Based on the company’s 10-K filing with the Securities and Exchange Commission Dec. 27, Bloomberg reported that HP CEO Meg Whitman said the company is continuing “to evaluate the potential disposition of assets and businesses that may no longer help us meet our objectives.”
Those assets and businesses could be sold, HP officials said in the SEC document, but they also warned that selling businesses would not be easy.
“When we decide to sell assets or a business, we may encounter difficulty in finding buyers or alternative exit strategies on acceptable terms in a timely manner, which could delay the achievement of our strategic objectives,” they said in the 10-K filing. “We may also dispose of a business at a price or on terms that are less desirable than we had anticipated.”
HP officials in the document did not specify which businesses could be shed, but with the company’s financial difficulties over the past couple of years, there is no lack of possible targets. During his 11-month tenure as CEO in 2011, Leo Apotheker proposed selling off or spinning off HP’s PC unit, and said that instead the company should focus more on its software and services efforts. HP’s stock price took a hit, and soon after taking over for Apotheker, Whitman said the company would keep the PC business—eventually merging it with HP’s printer business—saying HP’s broad product portfolio was one of the company’s strengths.
It was a message she reiterated to Wall Street analysts and journalists in October 2012, when laying out her multi-year plan to get the company back on stronger financial footing. “Scale is a plus,” Whitman said.

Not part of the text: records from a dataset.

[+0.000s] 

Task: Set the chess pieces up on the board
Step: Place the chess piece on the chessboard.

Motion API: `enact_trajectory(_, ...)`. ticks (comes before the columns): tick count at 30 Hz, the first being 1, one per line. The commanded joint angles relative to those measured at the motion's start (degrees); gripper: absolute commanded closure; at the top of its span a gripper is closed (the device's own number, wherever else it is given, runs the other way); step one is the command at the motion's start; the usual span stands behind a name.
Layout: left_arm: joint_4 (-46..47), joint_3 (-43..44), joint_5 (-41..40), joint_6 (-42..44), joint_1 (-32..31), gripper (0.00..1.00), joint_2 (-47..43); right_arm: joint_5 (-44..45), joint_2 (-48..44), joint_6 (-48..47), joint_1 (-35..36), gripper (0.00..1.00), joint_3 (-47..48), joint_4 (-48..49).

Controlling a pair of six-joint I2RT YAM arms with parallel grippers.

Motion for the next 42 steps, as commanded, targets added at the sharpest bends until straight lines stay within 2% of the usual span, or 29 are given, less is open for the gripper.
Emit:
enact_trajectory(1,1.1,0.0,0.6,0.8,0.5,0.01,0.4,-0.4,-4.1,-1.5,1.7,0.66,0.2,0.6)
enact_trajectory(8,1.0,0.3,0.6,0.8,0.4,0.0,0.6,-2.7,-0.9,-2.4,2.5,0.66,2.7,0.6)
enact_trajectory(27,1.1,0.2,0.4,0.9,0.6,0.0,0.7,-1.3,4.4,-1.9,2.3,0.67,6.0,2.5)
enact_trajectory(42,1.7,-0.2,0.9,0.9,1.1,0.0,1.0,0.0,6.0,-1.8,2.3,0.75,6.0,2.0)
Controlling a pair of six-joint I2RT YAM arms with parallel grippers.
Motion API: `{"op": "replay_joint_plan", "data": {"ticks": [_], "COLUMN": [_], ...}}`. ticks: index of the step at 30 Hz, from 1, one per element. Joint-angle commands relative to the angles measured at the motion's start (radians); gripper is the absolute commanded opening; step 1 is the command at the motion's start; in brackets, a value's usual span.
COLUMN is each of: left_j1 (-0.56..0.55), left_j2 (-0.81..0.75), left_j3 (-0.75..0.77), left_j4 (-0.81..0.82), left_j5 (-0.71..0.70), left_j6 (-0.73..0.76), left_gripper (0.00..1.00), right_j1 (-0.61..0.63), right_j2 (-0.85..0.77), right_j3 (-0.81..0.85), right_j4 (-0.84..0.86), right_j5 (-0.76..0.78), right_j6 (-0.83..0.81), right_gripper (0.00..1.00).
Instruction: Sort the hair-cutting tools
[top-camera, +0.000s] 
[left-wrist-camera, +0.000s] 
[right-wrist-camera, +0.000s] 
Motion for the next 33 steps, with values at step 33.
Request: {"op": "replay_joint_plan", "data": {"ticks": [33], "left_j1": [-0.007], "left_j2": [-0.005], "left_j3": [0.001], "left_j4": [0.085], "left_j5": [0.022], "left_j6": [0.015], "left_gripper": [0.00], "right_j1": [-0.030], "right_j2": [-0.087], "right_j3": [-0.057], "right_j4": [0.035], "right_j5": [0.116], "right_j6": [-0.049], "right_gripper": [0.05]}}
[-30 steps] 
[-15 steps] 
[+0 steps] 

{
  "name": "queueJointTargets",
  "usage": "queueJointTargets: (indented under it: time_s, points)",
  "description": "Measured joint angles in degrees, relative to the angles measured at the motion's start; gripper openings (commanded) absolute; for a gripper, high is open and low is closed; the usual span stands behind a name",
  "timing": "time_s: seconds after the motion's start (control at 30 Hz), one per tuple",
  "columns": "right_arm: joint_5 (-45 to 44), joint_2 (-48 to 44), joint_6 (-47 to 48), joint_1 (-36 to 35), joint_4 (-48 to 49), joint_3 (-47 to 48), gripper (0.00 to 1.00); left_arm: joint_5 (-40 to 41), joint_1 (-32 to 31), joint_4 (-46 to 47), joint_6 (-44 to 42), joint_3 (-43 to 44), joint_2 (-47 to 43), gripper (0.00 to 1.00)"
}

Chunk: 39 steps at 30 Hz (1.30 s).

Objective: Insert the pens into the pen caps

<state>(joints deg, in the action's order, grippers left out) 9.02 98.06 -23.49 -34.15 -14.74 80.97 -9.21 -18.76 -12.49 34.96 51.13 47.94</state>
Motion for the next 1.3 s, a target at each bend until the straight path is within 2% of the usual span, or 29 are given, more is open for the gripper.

Not everyone agreed. In August 2012, Steven Milunovich, an analyst at UBS Investment Research, wrote in a report that HP should get rid of the PC and printer businesses. He questioned in the report “whether HP is ‘better together’ and that it might be ‘smart to be apart,'” specifically spinning off printers and PCs. “HP lacks the pure enterprise focus of IBM and EMC, yet will have trouble competing for consumers without strong tablet and phone businesses like Apple and Samsung. HP is surrounded.”
The decline in worldwide PC sales over the past couple of years has battered HP and other tech vendors closely tied to the PC market, with the global economy continuing to struggle and consumers turning more of their attention to tablets and smartphones. HP has been working to become a larger enterprise IT solutions provider and expand its cloud computing offerings while trying to keep its PC business moving forward.
Another target could be HP’s Autonomy software business, which has become another problem for HP officials to deal with. HP bought Autonomy last year for almost $11 billion, a deal that started under CEO Mark Hurd, who left in 2010, and culminated during Apotheker’s tenure. HP officials in November announced the company was taking an $8.8 billion charge over the deal, more than half of which was related to “serious accounting improprieties” at Autonomy before the deal’s completion, they said.
In the SEC filing Dec. 27, HP officials said the U.S. Department of Justice has opened an investigation into Autonomy. Autonomy’s founder and former CEO, Mike Lynch, has denied any wrongdoing by Autonomy officials leading up to the sale to HP, and Apotheker has argued that other HP officials—such as Whitman, who was on the HP board of directors at the time the deal was completed, and board Chairman Ray Lane—deserve as much blame for the Autonomy acquisition as he does.
HP has seen its stock price fall almost 70 percent since Hurd left HP. Under Whitman, the company has been trying to restructure itself—including plans to cut 29,000 jobs—and she has said a turnaround could take years. However, throughout the 10-K filing with the SEC, HP officials warned that any number of factors—from problems in the global economy to fierce competition within the multiple technology segments that HP plays—could impact the company’s plans going forward.